The lab explores a marriage between digital and physical sounds, mirrored by the visual and tactile aspects of most of the instruments inside. You don’t have to be a musician to walk into the open lab and experience these instruments, however complex in their inner workings. You hear familiar guitar melodies and snare drum patterns intertwined with metal clanging and synthetic waves. In addition to the open lab, you may hear some of these instruments demoed in the opening concert of the Nordic Music Days 2022.
Sitting in the middle of the room is Kári Halldórsson, a computer science professor in Reykjavik University who has been creating a touch-screen synthesizer for over a year. Interested in rhythmic as well as FM synthesizers, he has gradually achieved more ambitious creative goals with his instruments – the one in front of him on the table being his second physical creation.

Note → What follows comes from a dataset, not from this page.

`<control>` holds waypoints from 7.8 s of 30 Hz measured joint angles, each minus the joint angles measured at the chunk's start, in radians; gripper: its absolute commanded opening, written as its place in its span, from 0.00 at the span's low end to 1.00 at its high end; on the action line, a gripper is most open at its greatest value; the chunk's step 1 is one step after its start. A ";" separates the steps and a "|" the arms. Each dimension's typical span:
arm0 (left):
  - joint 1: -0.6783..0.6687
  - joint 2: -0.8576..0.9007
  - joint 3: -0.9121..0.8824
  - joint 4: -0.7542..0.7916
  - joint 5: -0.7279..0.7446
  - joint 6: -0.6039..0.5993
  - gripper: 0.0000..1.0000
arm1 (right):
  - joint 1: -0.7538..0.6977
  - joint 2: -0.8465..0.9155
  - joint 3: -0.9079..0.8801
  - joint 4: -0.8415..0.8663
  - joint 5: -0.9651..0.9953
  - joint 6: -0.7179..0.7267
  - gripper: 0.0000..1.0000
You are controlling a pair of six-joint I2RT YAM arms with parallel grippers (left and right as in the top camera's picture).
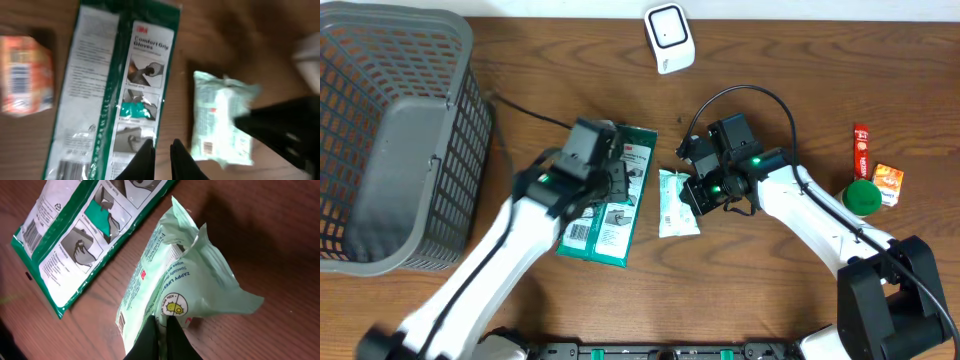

He presents a 3D-printed device featuring a tactile screen the size of a smartphone’s, in which you can play with the sound of your MIDI controller – anything from attack, to envelope, to pitch shifting. He is now moving on to creating a coded instrument from scratch, assigning individual pitches to images that interact with each other in randomized ways.
On the other side of the lab room, two musicians are experimenting with percussion. Jack Armitage has built upon a snare drum he commissioned. He makes music with a feedback loop that magnets create on the drum skin, when the instrument vibrates. On this instrument, drummers are able to play with the pedals in order to control the pitch by loosening or tightening the drum head, as they would on an acoustic kit.
Next to him, Mari Siskova works on her peculiar-looking instrument: an old blue metal lantern that had been discarded but she rescued during the Rusl Festival in Reykjavik this summer, as part of a recycled instruments workshop. ‘I never thought I would be using this instrument after that workshop, but here we are’, she says. It started as a purely percussive instrument, whose metal body reverberates with a cluster of overtones, product of its bumps from years of use. Now, the instrument has evolved to a hybrid: Mari projects sounds onto it with speakers and picks it up from the body of the instrument with a microphone, which then also creates a feedback loop – the crux of the sound. The possibilities are endless. Mari borrows the magnets from Jack’s snare drum and reflects on the change of timbre. Inside the instrument, she puts different objects like sand and nails, although placing a candle inside is her favorite. She says ‘it reminds us of the original purpose of the object’, which she has prioritized throughout the development of the instrument. While she can now process audio from different sources, like voice and violin, through the body of the instrument, the interphase somehow remains simple and intuitive – a treat for the audience.
A relaxed and collaborative atmosphere prevails amidst the echoes, resonance, and discussions in the intelligent instruments lab. After an hour of listening to electric glissandos and feedback, somehow a synchronicity is revealed. Each person in a bubble, united in focus, merging and scattering, playing and giving each other space to play, and giving the spectator a complete visual, tactile, and aural experience.